Il commence par examiner quelle est la nature des Arts, quelles en sont les parties & les différences essentielles ; il fait voir ensuite que leur unique but ne tend qu’à cette imitation nécessaire, & qu’ils ne different entre eux que par les moyens qu’ils emploient pour y arriver. Le sentiment vient à l’appui de son systême, & lui fournit des observations pour prouver que le goût, dans les Arts, ne sauroit subsister sans l’imitation, dont il n’est lui-même qu’une conséquence. Après cela, il entre dans la définition du goût, il en expose les sources, il développe les moyens propres à le former & à l’entretenir, il découvre les vices qui l’affoiblissent & le corrompent ; & de tous ces articles il forme une chaîne de preuves qui le ramenent à son principe général, l’imitation. Enfin, M. l’Abbé Batteux, pour fortifier ses raisonnemens, a recours aux exemples. La pratique des grands Maîtres concourt à la conviction de la bonté du précepte qu’il donne ; &, soit dans l’universalité des Beaux-Arts, soit dans chaque espece particuliere, la justesse de la théorie est toujours démontrée par l’expérience.
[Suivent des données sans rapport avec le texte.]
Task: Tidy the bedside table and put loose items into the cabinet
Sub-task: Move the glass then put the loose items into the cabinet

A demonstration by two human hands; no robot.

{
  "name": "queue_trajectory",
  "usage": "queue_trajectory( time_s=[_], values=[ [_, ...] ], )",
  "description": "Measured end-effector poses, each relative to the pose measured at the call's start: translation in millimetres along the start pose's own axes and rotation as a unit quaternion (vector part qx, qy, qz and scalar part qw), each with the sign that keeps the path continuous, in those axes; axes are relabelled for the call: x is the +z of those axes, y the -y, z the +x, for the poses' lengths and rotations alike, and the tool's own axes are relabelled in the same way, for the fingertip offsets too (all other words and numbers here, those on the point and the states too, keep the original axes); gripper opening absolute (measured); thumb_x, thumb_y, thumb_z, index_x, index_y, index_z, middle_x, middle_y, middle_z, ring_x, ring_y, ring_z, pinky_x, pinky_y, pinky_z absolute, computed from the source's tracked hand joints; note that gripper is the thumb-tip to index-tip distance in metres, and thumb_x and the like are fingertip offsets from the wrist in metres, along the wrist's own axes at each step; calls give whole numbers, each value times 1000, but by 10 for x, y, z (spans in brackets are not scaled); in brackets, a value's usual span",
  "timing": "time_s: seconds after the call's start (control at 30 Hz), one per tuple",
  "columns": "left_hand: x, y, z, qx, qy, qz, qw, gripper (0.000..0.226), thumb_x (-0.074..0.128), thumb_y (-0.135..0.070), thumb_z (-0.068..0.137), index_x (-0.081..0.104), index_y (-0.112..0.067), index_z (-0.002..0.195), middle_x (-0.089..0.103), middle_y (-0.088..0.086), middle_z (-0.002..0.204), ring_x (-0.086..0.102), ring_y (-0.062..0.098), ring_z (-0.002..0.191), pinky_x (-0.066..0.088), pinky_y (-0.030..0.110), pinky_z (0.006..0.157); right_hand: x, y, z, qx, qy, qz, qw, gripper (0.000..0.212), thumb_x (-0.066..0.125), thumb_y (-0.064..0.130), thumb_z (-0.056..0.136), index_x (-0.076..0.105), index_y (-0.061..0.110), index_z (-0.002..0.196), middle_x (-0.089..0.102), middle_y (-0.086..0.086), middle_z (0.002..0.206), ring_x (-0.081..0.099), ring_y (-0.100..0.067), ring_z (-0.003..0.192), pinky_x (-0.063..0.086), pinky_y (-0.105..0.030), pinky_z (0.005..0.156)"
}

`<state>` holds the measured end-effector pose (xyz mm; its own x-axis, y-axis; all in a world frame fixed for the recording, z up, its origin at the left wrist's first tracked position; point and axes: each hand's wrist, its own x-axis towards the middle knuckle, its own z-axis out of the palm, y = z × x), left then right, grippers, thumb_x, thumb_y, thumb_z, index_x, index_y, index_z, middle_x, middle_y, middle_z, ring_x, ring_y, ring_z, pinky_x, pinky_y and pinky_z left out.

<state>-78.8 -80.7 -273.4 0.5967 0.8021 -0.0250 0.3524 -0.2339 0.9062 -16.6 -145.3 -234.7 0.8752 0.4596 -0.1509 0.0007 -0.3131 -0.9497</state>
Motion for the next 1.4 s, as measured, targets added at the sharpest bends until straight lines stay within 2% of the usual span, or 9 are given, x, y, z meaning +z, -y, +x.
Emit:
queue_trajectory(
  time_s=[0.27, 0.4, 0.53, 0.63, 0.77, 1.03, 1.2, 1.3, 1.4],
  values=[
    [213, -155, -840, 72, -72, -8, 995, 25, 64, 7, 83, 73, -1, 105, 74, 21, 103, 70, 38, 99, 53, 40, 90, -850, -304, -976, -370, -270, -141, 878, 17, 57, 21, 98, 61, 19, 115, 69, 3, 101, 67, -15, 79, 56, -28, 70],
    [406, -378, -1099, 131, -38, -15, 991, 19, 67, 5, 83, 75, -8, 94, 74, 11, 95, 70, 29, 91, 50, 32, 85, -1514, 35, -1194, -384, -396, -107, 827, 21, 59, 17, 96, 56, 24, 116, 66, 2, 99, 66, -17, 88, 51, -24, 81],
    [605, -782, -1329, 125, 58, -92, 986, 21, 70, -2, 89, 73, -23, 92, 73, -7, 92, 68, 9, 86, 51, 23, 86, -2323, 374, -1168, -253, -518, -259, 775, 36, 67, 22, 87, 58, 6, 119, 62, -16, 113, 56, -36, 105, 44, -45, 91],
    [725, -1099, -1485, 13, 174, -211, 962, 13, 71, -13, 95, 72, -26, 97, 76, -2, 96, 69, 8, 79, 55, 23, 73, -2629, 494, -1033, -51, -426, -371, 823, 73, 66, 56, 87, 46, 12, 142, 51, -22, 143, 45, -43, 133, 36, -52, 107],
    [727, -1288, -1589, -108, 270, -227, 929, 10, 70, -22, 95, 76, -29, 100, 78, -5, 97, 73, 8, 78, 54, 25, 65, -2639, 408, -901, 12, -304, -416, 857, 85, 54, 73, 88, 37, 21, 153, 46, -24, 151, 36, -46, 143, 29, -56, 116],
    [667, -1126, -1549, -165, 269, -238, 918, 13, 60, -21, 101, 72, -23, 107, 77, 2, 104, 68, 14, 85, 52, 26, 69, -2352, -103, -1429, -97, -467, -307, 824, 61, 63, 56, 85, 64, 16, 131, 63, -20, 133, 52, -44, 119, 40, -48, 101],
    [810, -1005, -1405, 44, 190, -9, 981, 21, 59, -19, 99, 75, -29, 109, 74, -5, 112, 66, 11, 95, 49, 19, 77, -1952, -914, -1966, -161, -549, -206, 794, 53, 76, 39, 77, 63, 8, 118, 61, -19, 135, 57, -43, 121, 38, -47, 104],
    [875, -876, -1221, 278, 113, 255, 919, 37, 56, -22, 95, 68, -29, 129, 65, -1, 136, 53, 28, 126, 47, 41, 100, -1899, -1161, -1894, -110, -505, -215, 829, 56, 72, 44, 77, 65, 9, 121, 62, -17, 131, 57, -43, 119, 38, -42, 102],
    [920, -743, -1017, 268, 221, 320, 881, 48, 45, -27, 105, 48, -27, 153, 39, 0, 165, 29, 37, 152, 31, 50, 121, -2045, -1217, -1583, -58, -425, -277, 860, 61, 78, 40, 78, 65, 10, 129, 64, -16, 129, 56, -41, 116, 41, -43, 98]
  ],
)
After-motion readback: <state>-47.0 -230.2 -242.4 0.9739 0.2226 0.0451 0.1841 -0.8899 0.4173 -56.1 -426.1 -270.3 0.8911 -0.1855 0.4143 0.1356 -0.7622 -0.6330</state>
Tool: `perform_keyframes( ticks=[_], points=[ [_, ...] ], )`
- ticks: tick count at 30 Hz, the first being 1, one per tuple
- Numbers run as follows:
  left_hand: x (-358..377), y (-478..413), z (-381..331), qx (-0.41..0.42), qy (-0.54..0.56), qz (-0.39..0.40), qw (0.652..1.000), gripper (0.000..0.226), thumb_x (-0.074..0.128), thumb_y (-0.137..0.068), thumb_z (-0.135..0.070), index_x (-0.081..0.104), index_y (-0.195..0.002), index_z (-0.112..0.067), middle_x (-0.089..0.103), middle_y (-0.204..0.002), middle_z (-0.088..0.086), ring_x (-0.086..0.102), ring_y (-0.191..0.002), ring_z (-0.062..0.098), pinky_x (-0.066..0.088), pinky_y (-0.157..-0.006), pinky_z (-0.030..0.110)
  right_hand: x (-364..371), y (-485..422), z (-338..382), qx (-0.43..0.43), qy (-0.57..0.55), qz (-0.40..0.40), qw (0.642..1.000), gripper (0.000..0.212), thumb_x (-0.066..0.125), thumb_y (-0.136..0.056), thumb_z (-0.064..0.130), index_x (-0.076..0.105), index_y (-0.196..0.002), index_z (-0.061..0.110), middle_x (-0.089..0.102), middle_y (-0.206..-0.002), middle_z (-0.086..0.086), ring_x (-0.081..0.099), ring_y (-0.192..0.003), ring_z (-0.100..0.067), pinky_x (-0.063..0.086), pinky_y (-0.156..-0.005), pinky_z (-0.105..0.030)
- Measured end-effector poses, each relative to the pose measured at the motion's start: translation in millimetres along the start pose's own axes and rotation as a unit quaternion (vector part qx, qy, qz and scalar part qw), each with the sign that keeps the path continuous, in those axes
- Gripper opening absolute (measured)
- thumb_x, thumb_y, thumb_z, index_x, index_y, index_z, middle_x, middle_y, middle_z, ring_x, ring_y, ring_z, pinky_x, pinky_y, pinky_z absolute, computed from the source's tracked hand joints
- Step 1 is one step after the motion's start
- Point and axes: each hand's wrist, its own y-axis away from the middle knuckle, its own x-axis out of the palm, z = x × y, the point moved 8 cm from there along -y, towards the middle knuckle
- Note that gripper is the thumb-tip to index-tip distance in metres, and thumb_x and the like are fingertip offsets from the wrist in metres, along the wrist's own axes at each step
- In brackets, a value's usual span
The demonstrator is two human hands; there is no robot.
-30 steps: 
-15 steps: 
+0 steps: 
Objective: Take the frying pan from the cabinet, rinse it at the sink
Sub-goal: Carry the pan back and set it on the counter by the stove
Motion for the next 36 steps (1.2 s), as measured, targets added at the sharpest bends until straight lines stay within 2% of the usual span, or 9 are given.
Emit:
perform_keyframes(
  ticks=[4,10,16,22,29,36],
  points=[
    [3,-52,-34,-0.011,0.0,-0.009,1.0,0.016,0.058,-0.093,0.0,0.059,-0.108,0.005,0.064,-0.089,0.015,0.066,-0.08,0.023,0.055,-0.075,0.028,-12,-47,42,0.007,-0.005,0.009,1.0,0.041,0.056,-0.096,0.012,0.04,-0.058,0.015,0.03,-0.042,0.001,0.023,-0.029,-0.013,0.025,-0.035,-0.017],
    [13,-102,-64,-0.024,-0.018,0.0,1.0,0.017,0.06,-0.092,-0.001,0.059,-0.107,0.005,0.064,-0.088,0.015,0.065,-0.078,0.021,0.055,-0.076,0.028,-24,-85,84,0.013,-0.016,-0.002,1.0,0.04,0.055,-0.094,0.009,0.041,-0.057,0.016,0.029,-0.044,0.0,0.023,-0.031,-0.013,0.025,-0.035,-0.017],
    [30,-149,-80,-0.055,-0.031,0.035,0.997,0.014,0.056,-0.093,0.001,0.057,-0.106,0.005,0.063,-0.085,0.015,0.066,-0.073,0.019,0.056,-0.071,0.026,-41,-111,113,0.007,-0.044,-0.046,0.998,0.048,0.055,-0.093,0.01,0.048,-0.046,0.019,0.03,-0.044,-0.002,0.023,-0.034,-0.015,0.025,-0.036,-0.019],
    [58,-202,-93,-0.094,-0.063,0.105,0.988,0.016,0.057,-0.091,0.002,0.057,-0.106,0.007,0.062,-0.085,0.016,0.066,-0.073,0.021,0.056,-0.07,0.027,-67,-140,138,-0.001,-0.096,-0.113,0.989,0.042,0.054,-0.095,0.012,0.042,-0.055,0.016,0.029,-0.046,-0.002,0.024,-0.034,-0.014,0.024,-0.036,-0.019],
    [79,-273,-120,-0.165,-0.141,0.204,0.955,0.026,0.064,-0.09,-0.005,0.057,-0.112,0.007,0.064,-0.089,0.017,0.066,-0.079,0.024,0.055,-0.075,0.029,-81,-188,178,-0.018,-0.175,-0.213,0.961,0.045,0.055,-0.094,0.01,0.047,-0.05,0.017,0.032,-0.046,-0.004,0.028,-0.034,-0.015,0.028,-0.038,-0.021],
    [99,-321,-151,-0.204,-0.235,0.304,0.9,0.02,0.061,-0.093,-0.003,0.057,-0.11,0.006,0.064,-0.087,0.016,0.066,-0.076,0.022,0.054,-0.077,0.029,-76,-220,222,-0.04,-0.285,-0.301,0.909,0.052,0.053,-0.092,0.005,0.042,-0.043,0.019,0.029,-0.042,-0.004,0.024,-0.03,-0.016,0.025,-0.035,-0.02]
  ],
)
Nous ne nous sommes étendus sur l’analyse de son Livre des Beaux-Arts réduits à un même principe, que pour faire sentir à la Jeunesse combien il lui est important de s’attacher à de tels Ouvrages. Dans un temps où toutes les notions sont confondues, toutes les regles enfreintes, presque tous lès genres dénaturés, on ne sauroit trop rappeler les jeunes esprits à la vérité & au bon goût. Ils trouveront encore des ressources puissantes dans le Cours de Belles-Lettres du même Auteur, Ouvrage qui n’est que le développement du premier.

M. l’Abbé Batteux est du petit nombre des Auteurs qui ont rendu de vrais services à la Littérature. Nous désirerions, pour ne pas affoiblir cet éloge, de n’être pas dans le cas de reprocher à son style trop de diffusion, & à ses Traductions trop d’inexactitude ; mais le premier défaut est amplement racheté par le mérite des choses, qui l’emporte de beaucoup sur celui des mots ; & l’on fait grace au second, en faveur de ses bons principes & des excellentes remarques dont il a accompagné sa Traduction des trois Poétiques.